Le nouveau siège du CNC

Le nouveau siège du CNC - Google Street view

INFO BFMTV. La cour de justice européenne juge que le système de financement du CNC (Centre national du cinéma) n'a pas respecté le droit européen durant des années.

Le financement du cinéma français était illégal depuis des années. C'est le verdict que vient de rendre la Cour de justice européenne. Précisément, elle a jugé contraire aux droit européen le financement du CNC (Centre national du cinéma), l'établissement public qui distribue des subventions aux films français. Le CNC est financé par des taxes prélevées sur les billets de cinéma, les ventes de DVD, les services de vidéo-à-la-demande, les chaînes de télévision, les opérateurs télécoms...

Aides d'Etat

Juridiquement, ces taxes constituent des aides d'Etat. Elles doivent donc être approuvées par Bruxelles, et respecter les textes européens. Notamment un règlement datant de 2004 et qui stipule:

"Une augmentation de plus de 20% du budget d’un régime d’aides autorisé [constitue] une modification apportée à une aide existante [et] est notifié [à la Commission]"

Problème: le produit des taxes a subi une augmentation largement supérieure à 20%. Comme l'écrit la Cour dans son arrêt:

"La Commission a autorisé, s’agissant du produit annuel des taxes, un montant maximal d’environ 557 millions d’euros. Or, le montant du produit annuel de ces taxes a augmenté jusqu’à environ 806 millions d’euros en 2011. Ainsi, l’augmentation que le budget des régimes d’aides a connue par rapport au budget autorisé, dépasse nettement le seuil de 20%".

Taxe sur les télécoms

Cette explosion des recettes du CNC est due à l'instauration en 2007 d'une taxe sur les opérateurs télécoms. Avant de l'instaurer, Paris avait demandé le feu vert de Bruxelles, et promis que le rendement de cette taxe serait compris "entre 11 et 16,5 millions d'euros par an". En réalité, cette taxe a rapporté jusqu'à 20 fois plus, et atteint 207 millions d'euros en 2011, devenant ainsi une des principales ressources du CNC. Or, malgré cette augmentation, Paris n'a jamais demandé un nouveau feu vert à Bruxelles. Comme l'écrit la Cour:

"L’augmentation réelle que le produit global des taxes a connue [grâce à la taxe sur les télécoms] a nettement dépassé les prévisions fournies à la Commission, à savoir 16,5 millions d’euros par an.

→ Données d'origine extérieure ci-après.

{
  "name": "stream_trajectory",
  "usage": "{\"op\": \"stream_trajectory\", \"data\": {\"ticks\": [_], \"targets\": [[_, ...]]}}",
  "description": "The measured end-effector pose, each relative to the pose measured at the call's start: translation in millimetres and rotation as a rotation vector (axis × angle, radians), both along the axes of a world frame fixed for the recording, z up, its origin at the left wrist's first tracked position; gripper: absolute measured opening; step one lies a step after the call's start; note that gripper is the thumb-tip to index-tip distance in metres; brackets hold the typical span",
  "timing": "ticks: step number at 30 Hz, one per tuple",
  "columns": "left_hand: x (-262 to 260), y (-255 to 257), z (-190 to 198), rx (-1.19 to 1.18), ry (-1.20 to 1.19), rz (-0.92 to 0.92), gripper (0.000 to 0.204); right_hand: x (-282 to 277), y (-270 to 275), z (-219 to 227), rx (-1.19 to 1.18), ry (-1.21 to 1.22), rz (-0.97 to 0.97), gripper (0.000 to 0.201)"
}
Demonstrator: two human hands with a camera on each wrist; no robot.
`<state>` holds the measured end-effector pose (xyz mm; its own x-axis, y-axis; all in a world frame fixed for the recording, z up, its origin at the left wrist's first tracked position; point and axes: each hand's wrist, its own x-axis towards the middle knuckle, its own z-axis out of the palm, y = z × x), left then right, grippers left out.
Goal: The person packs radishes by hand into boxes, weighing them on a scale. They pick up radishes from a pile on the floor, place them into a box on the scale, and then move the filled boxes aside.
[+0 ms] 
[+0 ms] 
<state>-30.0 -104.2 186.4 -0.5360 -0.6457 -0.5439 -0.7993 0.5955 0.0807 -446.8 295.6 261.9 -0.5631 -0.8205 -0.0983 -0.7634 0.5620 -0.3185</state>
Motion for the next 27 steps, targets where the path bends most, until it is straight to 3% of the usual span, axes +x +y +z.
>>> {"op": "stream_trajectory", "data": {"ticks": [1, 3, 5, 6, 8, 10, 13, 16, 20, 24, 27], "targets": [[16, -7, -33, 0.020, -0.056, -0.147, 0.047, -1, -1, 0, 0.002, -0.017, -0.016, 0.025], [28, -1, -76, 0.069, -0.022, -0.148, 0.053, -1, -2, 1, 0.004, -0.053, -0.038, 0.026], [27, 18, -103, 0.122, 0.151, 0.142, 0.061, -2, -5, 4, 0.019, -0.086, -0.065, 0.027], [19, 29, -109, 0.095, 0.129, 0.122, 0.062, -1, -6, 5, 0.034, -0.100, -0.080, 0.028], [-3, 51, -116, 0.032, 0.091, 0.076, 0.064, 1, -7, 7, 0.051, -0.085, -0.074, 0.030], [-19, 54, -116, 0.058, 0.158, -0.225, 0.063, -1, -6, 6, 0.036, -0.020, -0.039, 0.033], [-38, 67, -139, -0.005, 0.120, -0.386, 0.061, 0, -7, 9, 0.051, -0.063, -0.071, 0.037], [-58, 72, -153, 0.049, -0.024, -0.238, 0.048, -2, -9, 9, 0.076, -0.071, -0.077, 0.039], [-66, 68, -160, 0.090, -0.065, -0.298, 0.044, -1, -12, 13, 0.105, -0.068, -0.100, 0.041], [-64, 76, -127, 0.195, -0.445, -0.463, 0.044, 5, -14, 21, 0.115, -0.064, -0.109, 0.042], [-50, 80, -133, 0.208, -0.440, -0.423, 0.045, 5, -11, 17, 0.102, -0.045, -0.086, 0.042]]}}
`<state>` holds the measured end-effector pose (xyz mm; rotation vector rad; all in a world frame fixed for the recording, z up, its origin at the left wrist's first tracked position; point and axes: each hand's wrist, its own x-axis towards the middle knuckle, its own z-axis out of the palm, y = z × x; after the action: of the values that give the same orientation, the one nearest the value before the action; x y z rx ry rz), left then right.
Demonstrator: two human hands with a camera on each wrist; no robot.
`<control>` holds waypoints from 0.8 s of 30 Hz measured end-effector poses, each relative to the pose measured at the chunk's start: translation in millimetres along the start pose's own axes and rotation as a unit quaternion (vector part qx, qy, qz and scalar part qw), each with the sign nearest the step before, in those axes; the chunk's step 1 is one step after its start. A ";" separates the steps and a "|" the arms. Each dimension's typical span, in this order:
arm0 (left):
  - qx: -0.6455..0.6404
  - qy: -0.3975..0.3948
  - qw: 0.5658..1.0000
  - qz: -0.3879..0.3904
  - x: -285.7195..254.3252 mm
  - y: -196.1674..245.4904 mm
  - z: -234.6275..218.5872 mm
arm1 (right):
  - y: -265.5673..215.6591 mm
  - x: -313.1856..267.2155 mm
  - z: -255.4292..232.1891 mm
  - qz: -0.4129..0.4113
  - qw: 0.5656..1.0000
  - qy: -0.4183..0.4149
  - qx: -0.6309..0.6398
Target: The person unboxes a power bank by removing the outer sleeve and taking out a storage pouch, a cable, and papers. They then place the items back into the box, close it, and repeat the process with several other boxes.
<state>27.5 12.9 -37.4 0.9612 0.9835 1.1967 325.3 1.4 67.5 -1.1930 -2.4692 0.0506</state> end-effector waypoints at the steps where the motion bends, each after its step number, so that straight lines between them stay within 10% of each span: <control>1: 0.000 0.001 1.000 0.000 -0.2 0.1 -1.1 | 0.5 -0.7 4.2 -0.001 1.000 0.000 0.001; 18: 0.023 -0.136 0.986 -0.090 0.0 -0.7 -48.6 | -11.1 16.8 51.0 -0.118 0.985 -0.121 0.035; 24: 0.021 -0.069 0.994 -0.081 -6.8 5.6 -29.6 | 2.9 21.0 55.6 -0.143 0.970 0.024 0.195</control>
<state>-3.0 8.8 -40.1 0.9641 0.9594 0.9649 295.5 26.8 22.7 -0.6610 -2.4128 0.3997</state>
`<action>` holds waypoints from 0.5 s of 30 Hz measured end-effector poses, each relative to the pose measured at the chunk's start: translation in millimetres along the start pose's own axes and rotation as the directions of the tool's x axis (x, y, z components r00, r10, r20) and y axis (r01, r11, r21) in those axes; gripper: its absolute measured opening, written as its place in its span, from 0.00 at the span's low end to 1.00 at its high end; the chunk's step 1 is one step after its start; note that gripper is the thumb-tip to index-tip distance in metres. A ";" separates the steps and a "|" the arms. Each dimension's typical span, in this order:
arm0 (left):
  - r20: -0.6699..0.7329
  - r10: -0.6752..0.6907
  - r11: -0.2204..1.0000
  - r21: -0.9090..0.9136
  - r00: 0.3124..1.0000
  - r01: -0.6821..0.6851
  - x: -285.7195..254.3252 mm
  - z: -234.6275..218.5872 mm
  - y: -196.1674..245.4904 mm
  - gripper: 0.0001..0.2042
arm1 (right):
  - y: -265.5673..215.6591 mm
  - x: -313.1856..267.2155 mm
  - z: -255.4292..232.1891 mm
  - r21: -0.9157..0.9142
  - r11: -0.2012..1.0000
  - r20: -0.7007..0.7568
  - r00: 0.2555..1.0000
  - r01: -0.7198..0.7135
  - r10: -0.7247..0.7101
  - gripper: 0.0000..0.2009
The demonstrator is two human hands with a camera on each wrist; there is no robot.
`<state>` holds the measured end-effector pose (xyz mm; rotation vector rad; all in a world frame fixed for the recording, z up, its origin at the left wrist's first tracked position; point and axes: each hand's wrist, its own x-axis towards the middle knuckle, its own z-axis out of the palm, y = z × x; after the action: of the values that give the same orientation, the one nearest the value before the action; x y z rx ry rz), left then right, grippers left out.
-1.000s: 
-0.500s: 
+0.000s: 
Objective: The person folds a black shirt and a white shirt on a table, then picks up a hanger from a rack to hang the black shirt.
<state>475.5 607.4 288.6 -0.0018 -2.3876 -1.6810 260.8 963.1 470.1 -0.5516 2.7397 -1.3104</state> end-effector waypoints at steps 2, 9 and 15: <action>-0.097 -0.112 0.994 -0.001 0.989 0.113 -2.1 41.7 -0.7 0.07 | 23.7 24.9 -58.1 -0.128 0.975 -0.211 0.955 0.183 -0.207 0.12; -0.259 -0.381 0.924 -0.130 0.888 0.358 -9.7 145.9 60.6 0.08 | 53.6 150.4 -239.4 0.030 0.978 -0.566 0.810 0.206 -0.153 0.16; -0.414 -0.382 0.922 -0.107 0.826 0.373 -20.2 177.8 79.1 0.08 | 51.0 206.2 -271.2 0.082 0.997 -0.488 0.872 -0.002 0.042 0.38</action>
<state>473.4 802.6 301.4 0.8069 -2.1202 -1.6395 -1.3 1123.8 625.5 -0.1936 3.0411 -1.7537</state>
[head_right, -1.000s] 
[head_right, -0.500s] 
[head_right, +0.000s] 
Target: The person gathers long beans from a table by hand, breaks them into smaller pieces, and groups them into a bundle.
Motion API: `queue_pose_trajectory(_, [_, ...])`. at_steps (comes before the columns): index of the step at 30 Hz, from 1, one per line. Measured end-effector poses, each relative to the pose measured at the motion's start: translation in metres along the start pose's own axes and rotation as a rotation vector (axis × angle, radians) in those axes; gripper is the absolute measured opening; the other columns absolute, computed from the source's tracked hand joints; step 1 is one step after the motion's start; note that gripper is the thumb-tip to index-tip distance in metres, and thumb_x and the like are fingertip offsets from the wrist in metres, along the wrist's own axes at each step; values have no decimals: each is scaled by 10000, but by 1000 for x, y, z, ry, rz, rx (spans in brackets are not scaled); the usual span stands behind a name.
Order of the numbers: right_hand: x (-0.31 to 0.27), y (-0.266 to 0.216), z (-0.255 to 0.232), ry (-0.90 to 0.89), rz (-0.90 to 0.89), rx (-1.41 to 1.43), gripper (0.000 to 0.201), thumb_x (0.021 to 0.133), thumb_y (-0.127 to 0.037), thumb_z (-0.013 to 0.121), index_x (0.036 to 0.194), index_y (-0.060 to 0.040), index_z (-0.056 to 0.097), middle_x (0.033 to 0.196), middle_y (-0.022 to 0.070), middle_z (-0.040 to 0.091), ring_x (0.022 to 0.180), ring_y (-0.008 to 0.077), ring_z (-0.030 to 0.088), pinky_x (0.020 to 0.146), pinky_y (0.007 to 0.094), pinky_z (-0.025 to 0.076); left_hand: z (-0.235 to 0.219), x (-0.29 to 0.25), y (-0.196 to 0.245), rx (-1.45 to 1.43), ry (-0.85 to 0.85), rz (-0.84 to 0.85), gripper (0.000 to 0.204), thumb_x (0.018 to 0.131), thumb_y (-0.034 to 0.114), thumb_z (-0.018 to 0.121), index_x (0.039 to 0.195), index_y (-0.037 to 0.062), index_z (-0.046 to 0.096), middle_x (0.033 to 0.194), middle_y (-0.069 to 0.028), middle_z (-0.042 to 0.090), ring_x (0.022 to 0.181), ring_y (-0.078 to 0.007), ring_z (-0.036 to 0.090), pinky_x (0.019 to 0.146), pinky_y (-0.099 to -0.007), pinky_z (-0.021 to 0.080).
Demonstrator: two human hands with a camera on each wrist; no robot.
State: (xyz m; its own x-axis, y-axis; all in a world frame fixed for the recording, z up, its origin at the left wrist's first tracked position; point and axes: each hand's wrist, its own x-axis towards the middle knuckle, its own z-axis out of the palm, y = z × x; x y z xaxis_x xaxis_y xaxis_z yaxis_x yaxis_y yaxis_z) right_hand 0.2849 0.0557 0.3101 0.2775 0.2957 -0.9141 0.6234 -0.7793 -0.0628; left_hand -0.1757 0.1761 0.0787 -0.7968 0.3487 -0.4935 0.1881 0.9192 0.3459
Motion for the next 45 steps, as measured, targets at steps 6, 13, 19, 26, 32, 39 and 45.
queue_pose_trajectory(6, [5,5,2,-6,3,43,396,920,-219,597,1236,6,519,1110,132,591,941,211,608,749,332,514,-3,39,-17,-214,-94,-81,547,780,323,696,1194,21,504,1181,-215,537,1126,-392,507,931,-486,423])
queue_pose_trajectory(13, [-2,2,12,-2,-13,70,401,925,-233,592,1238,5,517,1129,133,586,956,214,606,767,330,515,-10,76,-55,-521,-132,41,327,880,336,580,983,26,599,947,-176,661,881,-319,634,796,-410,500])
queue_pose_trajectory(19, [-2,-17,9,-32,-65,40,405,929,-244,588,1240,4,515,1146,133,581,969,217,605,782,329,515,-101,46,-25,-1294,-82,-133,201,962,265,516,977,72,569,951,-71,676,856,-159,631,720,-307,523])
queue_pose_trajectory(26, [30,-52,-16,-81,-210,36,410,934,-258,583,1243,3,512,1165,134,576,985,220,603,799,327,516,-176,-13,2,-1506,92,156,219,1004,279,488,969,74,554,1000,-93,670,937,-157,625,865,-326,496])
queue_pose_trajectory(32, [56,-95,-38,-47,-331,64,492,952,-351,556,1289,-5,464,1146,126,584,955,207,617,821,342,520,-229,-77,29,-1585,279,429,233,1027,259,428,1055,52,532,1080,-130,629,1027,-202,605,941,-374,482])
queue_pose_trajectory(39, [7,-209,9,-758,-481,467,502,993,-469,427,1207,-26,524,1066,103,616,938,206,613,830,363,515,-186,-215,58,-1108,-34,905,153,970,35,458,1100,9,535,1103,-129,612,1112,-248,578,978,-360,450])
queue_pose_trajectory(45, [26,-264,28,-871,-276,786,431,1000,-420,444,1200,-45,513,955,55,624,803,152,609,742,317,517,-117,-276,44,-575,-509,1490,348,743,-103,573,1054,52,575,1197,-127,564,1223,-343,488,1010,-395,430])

Cette augmentation s’est élevée à 67 millions d’euros en moyenne pendant cette période. Sauf à rester inférieure au seuil de 20%, une telle augmentation du budget par rapport au budget autorisé par la Commission constitue une modification d’une aide existante".

Conséquences limitées

Toutefois, les conséquences de cet arrêt de la justice européenne devraient être limitées. D'abord, Paris va peut être devoir demander un nouveau feu vert à Bruxelles (interrogé sur ce point, le CNC n'a pas répondu).

Ensuite, les taxes prélevées de manière illégale devraient être remboursées, mais uniquement aux plaignants ayant contesté ces taxes. En pratique, il s'agit uniquement de la Fnac et de Carrefour, qui devraient se voir rembourser la taxe vidéo qu'elles ont versé entre 2008 et 2011, soit quelques millions d'euros. En effet, cette taxe s'élève à 2% du chiffre d'affaires réalisé dans la vente et la location de DVD, ainsi que les services de vidéo-à-la-demande.

Toutefois, les remboursements auraient pû atteindre plusieurs centaines de millions d'euros. Car au départ, une centaine de redevables avaient contesté -avec exactement le même argument- l'obole versée au CNC: de grandes sociétés comme SFR (groupe Altice, propriétaire de ce site) qui contestait le versement de 197 millions d'euros, M6 (72 millions d'euros), Canal Plus (15 millions d'euros), Bouygues Telecom (24 millions d'euros), mais aussi près de 80 vidéo-clubs.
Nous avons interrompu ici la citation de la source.